◆ REQUIREMENT ◆
Copy the entire listing, down to the final line, exactly.

○ ○ ○ ○ ○ ○ ○

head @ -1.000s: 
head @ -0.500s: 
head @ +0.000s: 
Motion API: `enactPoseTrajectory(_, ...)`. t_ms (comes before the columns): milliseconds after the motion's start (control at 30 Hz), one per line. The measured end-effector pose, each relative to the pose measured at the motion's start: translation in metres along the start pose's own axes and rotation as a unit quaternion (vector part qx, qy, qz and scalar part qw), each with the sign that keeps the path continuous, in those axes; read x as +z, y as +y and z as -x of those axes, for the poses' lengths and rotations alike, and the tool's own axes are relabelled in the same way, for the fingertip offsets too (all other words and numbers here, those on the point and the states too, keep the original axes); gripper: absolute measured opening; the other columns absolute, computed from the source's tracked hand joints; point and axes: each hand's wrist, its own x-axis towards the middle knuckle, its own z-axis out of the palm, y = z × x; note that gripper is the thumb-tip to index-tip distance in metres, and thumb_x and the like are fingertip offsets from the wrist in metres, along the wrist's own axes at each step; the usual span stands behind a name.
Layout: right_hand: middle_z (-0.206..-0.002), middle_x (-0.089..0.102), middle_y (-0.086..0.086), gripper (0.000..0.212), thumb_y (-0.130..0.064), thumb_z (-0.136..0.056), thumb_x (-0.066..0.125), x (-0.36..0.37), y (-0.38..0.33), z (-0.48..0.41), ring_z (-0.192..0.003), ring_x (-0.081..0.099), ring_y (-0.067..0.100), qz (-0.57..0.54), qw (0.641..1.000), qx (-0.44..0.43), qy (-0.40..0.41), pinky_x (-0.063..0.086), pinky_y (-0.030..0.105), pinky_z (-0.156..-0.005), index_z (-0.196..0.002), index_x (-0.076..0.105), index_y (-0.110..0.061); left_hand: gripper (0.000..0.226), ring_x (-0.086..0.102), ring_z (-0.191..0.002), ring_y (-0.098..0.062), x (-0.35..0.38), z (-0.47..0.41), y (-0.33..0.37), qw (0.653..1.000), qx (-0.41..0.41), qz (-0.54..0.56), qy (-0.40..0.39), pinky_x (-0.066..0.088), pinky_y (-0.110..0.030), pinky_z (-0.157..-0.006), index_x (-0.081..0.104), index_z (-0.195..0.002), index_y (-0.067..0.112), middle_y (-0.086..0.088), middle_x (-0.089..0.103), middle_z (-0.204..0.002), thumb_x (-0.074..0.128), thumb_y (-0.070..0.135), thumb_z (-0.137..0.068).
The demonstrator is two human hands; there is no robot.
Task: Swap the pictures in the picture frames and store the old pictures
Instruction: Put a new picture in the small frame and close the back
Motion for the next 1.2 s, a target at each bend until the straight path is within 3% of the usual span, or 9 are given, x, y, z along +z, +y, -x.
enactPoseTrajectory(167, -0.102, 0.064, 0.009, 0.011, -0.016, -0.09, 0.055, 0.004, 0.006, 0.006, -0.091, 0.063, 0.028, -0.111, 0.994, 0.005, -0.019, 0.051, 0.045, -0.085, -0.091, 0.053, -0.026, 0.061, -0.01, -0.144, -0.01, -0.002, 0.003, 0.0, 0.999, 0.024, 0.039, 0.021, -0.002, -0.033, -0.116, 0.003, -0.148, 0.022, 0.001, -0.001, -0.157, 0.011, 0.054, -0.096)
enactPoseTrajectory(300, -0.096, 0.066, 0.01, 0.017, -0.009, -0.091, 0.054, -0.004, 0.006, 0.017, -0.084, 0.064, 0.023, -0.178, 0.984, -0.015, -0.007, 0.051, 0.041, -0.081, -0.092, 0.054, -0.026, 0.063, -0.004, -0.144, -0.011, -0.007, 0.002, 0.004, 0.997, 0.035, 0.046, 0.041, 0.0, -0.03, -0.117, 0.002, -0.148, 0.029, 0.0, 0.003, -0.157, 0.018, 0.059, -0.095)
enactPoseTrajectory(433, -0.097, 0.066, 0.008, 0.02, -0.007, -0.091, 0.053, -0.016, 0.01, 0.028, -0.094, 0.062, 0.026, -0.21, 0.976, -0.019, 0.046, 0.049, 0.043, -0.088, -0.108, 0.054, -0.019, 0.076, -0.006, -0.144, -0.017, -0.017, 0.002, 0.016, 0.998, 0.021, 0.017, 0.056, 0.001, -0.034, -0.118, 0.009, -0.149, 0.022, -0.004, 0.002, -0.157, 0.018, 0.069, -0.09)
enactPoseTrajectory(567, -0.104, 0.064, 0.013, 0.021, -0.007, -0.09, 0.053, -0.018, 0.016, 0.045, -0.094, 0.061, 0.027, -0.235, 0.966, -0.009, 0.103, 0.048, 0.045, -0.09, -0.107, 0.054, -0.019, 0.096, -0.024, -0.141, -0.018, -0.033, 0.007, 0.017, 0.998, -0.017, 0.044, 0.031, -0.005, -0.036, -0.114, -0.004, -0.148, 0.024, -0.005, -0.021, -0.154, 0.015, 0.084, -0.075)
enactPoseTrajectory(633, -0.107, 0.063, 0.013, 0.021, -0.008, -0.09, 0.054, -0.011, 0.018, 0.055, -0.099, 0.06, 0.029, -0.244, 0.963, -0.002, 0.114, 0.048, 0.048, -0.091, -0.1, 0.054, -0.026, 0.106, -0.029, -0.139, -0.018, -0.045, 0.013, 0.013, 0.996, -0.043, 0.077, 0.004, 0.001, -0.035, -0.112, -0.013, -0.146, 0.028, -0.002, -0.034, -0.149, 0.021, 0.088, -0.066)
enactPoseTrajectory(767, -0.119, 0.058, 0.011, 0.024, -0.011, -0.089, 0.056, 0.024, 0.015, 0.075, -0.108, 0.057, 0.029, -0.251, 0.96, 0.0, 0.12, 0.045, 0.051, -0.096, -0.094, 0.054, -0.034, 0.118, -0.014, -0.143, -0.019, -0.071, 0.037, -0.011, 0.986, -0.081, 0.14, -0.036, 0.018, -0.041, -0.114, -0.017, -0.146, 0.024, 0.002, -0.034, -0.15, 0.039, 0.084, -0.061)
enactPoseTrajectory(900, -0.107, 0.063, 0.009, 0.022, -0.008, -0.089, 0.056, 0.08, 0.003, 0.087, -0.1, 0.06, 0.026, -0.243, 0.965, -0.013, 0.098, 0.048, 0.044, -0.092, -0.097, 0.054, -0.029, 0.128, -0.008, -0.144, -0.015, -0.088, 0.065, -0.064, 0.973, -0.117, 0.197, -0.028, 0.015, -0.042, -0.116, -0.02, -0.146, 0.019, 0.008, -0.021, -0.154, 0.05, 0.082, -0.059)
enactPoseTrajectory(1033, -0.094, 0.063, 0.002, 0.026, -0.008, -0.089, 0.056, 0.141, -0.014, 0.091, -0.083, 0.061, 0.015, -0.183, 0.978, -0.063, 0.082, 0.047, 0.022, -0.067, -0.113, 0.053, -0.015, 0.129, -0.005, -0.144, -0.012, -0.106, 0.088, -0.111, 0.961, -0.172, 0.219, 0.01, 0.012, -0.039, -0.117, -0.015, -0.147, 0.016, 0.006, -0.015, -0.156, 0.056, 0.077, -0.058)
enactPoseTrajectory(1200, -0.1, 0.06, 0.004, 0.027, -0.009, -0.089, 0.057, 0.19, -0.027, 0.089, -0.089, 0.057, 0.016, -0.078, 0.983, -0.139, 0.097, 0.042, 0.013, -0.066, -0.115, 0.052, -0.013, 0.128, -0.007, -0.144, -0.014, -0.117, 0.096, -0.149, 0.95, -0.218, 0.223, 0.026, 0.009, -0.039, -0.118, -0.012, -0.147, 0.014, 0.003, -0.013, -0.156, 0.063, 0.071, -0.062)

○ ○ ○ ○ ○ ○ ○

◆ WRITTEN RESPONSE ◆
head @ -1.000s: 
head @ -0.500s: 
head @ +0.000s: 
Motion API: `enactPoseTrajectory(_, ...)`. t_ms (comes before the columns): milliseconds after the motion's start (control at 30 Hz), one per line. The measured end-effector pose, each relative to the pose measured at the motion's start: translation in metres along the start pose's own axes and rotation as a unit quaternion (vector part qx, qy, qz and scalar part qw), each with the sign that keeps the path continuous, in those axes; read x as +z, y as +y and z as -x of those axes, for the poses' lengths and rotations alike, and the tool's own axes are relabelled in the same way, for the fingertip offsets too (all other words and numbers here, those on the point and the states too, keep the original axes); gripper: absolute measured opening; the other columns absolute, computed from the source's tracked hand joints; point and axes: each hand's wrist, its own x-axis towards the middle knuckle, its own z-axis out of the palm, y = z × x; note that gripper is the thumb-tip to index-tip distance in metres, and thumb_x and the like are fingertip offsets from the wrist in metres, along the wrist's own axes at each step; the usual span stands behind a name.
Layout: right_hand: middle_z (-0.206..-0.002), middle_x (-0.089..0.102), middle_y (-0.086..0.086), gripper (0.000..0.212), thumb_y (-0.130..0.064), thumb_z (-0.136..0.056), thumb_x (-0.066..0.125), x (-0.36..0.37), y (-0.38..0.33), z (-0.48..0.41), ring_z (-0.192..0.003), ring_x (-0.081..0.099), ring_y (-0.067..0.100), qz (-0.57..0.54), qw (0.641..1.000), qx (-0.44..0.43), qy (-0.40..0.41), pinky_x (-0.063..0.086), pinky_y (-0.030..0.105), pinky_z (-0.156..-0.005), index_z (-0.196..0.002), index_x (-0.076..0.105), index_y (-0.110..0.061); left_hand: gripper (0.000..0.226), ring_x (-0.086..0.102), ring_z (-0.191..0.002), ring_y (-0.098..0.062), x (-0.35..0.38), z (-0.47..0.41), y (-0.33..0.37), qw (0.653..1.000), qx (-0.41..0.41), qz (-0.54..0.56), qy (-0.40..0.39), pinky_x (-0.066..0.088), pinky_y (-0.110..0.030), pinky_z (-0.157..-0.006), index_x (-0.081..0.104), index_z (-0.195..0.002), index_y (-0.067..0.112), middle_y (-0.086..0.088), middle_x (-0.089..0.103), middle_z (-0.204..0.002), thumb_x (-0.074..0.128), thumb_y (-0.070..0.135), thumb_z (-0.137..0.068).
The demonstrator is two human hands; there is no robot.
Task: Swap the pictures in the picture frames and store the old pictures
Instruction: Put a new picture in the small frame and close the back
Motion for the next 1.2 s, a target at each bend until the straight path is within 3% of the usual span, or 9 are given, x, y, z along +z, +y, -x.
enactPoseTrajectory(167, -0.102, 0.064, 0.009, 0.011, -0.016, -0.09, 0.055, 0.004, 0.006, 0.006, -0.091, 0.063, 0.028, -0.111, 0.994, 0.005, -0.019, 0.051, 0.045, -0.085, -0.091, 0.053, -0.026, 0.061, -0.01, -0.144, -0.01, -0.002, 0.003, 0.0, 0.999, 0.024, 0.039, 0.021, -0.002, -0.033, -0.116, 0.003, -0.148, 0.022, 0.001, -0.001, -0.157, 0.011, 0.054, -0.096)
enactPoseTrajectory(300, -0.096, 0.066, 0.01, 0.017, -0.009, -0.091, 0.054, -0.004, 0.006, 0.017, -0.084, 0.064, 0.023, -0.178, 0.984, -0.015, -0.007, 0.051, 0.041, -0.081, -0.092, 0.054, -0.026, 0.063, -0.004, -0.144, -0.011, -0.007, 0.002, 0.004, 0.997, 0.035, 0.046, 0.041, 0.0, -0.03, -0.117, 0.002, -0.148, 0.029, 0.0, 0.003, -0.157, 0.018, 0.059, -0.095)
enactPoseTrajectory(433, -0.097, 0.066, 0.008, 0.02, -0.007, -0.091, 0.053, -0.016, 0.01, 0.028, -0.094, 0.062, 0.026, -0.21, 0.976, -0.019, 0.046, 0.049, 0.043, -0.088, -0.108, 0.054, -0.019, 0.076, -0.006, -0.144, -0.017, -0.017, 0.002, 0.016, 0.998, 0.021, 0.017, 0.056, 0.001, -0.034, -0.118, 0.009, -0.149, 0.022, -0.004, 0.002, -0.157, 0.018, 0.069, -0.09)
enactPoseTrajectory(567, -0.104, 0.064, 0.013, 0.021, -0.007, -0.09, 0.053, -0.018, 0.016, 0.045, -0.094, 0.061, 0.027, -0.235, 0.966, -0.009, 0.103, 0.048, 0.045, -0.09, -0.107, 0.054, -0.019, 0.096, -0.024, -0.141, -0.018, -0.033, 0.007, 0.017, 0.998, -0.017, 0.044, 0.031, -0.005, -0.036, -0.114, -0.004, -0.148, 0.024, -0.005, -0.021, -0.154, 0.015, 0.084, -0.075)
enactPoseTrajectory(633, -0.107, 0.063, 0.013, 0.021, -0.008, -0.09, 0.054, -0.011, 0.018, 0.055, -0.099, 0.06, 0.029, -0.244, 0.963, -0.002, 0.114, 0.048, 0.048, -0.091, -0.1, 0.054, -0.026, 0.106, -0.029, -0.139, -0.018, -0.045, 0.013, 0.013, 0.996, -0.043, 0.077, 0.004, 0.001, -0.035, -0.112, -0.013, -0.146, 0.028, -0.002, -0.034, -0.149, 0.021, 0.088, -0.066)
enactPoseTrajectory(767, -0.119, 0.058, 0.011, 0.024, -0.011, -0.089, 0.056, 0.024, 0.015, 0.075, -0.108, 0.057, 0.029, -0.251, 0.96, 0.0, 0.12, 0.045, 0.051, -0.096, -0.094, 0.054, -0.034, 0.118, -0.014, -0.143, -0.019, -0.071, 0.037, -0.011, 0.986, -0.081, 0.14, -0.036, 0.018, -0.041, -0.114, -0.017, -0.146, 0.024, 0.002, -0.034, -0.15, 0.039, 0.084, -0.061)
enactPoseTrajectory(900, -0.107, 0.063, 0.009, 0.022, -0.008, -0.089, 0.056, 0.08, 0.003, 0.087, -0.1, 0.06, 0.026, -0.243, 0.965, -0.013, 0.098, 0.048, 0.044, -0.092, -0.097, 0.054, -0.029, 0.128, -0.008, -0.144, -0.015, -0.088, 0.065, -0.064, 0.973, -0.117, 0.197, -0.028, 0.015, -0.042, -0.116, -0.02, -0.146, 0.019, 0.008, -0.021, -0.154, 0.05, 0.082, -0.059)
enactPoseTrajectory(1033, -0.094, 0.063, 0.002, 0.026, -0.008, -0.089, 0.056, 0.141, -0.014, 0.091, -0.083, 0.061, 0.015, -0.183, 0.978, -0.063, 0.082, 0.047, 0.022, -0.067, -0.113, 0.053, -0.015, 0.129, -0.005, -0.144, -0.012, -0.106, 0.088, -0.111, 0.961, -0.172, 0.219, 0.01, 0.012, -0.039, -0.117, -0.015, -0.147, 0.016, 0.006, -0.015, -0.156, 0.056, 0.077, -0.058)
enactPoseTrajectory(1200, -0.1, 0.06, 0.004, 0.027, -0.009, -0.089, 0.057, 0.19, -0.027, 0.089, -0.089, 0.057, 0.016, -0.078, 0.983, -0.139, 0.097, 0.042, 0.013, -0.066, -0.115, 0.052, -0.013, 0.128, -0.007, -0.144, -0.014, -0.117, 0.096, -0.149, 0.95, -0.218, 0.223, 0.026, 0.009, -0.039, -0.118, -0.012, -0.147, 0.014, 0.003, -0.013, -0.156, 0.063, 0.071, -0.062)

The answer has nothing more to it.